Background This is the first randomized trial evaluating an oncolytic virus with an immune checkpoint inhibitor in advanced melanoma. Improved objective response rate (ORR) was observed for T-VEC plus IPI compared to IPI alone (39% vs. 18%; OR 2.9; 95% Cl, 1.5–5.5; P=0.002).1 At 3-year follow-up, median OS was not reached in either arm (HR, 0.85; 95% CI, 0.55–1.32; P=0.480).2 Here we present 4-year interim analysis results including BRAF V600 mutation subgroup analysis.

Methods Patients with unresectable or metastatic (IIIB-IV) melanoma were randomized 1:1 to receive T-VEC plus IPI or IPI alone. T-VEC was injected day 1, week 1, at 106 PFU/mL, followed by 108 PFU/mL on day 1, week 4, and Q2W thereafter. IPI (3 mg/kg) was given Q3W starting day 1, week 6, up to 4 doses, for T-VEC arm; day 1, week 1 for IPI alone. Response was assessed per immune-related response criteria (irRC) Q12W until disease progression. The primary endpoint was ORR; key secondary endpoints were overall survival (OS), progression-free survival (PFS), durable response rate (DRR), and safety (NCT01740297).
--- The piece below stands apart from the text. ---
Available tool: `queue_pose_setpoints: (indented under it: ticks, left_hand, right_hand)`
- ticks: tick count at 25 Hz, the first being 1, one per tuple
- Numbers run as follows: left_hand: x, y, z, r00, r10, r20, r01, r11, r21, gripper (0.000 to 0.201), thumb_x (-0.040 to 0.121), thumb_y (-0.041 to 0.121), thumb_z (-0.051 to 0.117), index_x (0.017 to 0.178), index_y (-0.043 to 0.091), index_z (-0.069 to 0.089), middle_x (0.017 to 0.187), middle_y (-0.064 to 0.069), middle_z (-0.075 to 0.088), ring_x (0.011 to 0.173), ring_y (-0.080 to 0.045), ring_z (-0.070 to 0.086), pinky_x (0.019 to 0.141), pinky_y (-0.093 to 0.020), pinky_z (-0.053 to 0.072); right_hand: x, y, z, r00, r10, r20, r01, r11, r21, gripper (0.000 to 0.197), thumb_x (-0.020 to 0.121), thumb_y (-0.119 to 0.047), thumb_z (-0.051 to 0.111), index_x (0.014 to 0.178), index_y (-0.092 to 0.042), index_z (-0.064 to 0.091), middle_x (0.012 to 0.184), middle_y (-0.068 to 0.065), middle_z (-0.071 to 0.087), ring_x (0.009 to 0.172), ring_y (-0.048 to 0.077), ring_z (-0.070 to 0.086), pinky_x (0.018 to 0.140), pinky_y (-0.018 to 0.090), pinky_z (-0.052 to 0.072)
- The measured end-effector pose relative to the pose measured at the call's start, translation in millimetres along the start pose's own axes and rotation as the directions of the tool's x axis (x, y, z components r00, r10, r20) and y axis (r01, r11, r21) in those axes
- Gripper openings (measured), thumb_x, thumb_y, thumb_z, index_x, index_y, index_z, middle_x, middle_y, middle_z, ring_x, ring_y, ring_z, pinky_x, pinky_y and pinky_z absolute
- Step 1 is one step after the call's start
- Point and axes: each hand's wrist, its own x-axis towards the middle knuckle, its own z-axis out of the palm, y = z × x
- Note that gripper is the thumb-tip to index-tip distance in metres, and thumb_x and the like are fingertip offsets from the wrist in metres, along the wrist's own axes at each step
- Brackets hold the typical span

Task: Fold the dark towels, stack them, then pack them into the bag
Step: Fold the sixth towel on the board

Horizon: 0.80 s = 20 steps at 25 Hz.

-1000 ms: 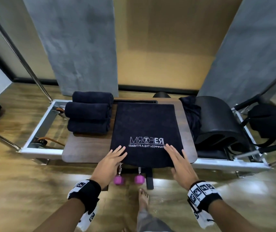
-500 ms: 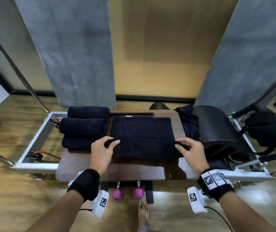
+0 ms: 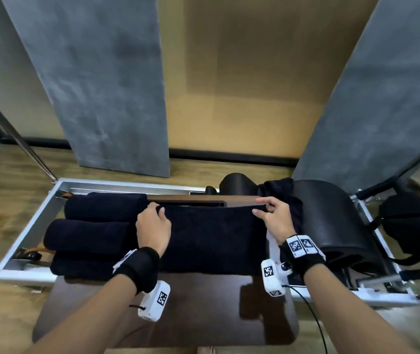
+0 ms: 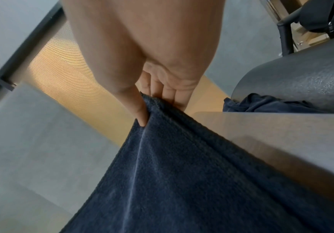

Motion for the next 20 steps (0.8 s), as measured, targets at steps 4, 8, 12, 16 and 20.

Results A total of 198 patients (98 combination, 100 IPI alone) were randomized. As of February 25, 2020, median follow-up was 48.3 months for combination and 35.7 months for IPI alone. DRR improved for combination vs. IPI (33.7% vs. 13.0%; OR 3.4; 95% CI, 1.7–7.0; P=0.001). Median PFS was 13.5 months with combination and 6.4 months with IPI (HR 0.81; 95% Cl, 0.57–1.15; P=0.23). Median OS was not reached for combination and was 50.1 months for IPI (HR 0.82; 95% CI, 0.54–1.25; P=0.36). For combination, 47 (48.0%) patients received subsequent anti-cancer therapy vs. 64 (64.0%) for IPI; median time from randomization to first subsequent therapy was 27.7 months and 8.3 months, respectively. In subgroup analysis, patients without BRAF V600 mutation (63% combination, 60% IPI) improved DRR and PFS for combination vs. IPI alone (DRR: 33.9% vs. 5.0%; median PFS: 18.0 months vs. 4.5 months); BRAF V600 mutation positive patients (36% combination, 34% IPI) were similar between arms (DRR: 34.3% vs. 26.5%; median PFS: 4.2 months vs. 6.4 months). No additional safety signals observed in follow-up.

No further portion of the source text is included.